GBP/USD takes a U-turn from 2-week tops near 1.2980
The renewed uptick seen in the GBP/USD pair appears to have lost steam near the 50-DMA resistance located at 1.2983 levels, with the bears now pushing the rate back towards the midpoint of 1.29 handle.
GBP/USD tests 50-DMA, then retreats
Broad based US dollar weakness remains the main theme so far this session, further fuelled by an extension of the sell-off in Treasury Yields, which drove the GBP/USD pair to the highest levels in two weeks at 1.2978 levels.
However, the spot quickly reversed a part of the rally to hover around 1.2960 region, as persisting risk-off trades seen in the European equities, continued to undermine the sentiment around the risk currency GBP. The European stock markets are down -1.35% to -1.70%.
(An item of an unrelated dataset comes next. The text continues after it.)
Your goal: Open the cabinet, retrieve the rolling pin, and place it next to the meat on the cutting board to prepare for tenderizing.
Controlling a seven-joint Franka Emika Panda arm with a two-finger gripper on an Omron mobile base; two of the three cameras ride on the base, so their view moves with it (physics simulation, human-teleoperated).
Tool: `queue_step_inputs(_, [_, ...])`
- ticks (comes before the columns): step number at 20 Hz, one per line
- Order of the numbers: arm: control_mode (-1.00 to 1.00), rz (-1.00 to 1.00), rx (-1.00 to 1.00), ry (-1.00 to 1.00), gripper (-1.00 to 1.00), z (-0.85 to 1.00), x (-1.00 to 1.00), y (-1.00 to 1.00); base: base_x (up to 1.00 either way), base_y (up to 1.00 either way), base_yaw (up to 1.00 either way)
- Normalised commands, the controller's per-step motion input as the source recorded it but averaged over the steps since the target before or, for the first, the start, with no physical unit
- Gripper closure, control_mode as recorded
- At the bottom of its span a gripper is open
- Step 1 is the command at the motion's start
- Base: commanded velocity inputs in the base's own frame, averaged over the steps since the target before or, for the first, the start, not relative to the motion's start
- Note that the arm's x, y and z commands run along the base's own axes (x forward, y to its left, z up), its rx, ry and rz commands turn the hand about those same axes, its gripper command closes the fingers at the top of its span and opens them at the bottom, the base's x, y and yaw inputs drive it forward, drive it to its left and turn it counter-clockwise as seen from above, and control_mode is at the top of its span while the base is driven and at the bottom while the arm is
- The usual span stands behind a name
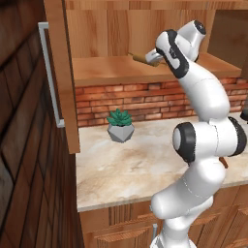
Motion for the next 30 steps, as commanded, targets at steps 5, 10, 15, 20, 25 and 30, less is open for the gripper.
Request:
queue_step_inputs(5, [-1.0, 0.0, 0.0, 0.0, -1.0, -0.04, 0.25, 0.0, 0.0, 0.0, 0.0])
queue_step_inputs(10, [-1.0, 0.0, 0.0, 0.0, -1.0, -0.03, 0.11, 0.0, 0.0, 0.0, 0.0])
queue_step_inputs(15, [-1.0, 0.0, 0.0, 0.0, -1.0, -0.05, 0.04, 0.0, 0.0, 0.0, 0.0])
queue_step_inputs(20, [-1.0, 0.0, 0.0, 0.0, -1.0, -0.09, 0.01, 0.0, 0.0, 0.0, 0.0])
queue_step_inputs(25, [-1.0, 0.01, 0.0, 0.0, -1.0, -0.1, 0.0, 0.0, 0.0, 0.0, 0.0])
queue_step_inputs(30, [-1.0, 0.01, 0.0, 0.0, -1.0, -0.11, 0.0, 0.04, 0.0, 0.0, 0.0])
In the day ahead, the major will continue to take cues from the sentiment on the Wall Street and US consumer confidence data, as persisting risk sentiment will remain the major driver until US employment numbers due on the cards later this week.
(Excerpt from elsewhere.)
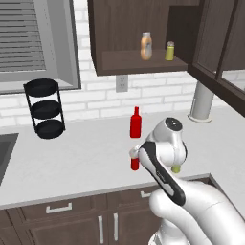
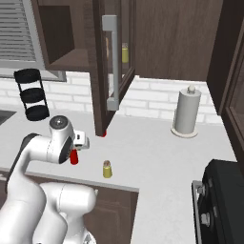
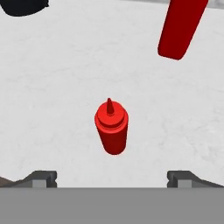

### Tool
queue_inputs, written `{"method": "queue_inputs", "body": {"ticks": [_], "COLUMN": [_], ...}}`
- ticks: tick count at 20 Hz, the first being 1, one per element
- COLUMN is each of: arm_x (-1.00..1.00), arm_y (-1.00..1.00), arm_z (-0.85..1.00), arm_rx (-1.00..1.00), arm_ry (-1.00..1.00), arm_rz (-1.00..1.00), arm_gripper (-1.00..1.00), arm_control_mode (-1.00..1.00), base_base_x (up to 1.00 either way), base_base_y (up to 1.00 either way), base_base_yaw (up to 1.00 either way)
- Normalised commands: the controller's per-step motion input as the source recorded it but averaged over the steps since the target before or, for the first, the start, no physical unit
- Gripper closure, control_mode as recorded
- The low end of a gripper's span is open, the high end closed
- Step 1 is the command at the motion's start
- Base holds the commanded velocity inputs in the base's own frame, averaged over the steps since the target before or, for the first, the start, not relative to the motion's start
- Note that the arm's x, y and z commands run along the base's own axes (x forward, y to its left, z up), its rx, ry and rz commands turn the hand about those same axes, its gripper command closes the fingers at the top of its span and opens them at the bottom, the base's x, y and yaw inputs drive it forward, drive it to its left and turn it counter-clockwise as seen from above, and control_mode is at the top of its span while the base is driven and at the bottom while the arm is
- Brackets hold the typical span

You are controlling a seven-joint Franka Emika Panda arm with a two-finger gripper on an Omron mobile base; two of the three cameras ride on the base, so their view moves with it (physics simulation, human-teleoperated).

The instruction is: Put the shaker and condiment bottle from the counter next to their counterparts in the cabinet.

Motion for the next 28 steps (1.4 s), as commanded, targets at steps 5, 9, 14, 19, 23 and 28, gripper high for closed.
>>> {"method": "queue_inputs", "body": {"ticks": [5,9,14,19,23,28], "arm_x": [0.05,0.04,0.07,0.11,0.15,0.12], "arm_y": [0.11,0.05,0.00,0.00,0.00,0.00], "arm_z": [-0.27,-0.27,-0.25,-0.25,-0.29,-0.29], "arm_rx": [0.00,0.00,0.00,0.00,0.00,0.00], "arm_ry": [0.00,0.00,0.00,-0.02,-0.02,-0.01], "arm_rz": [0.03,0.04,0.02,0.02,0.02,0.02], "arm_gripper": [-1.00,-1.00,-1.00,-1.00,-1.00,-1.00], "arm_control_mode": [-1.00,-1.00,-1.00,-1.00,-1.00,-1.00], "base_base_x": [0.00,0.00,0.00,0.00,0.00,0.00], "base_base_y": [0.00,0.00,0.00,0.00,0.00,0.00], "base_base_yaw": [0.00,0.00,0.00,0.00,0.00,0.00]}}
GBP/USD levels to consider
Senior Technical Analyst at Commerzbank, Axel Rudolph, explained: “We are still of the opinion that the 1.3267 current August high was the end of a medium term up move. While trading below the next lower 1.3031/49 May and August 11 highs overall downside pressure will be maintained. Further resistance sits at the 1.3126 July 18 high. The 1.2775/59 support zone consists of the December 2016, late April and late May lows. Below it sit the 50% retracement and 200 day moving average at 1.2688/59”.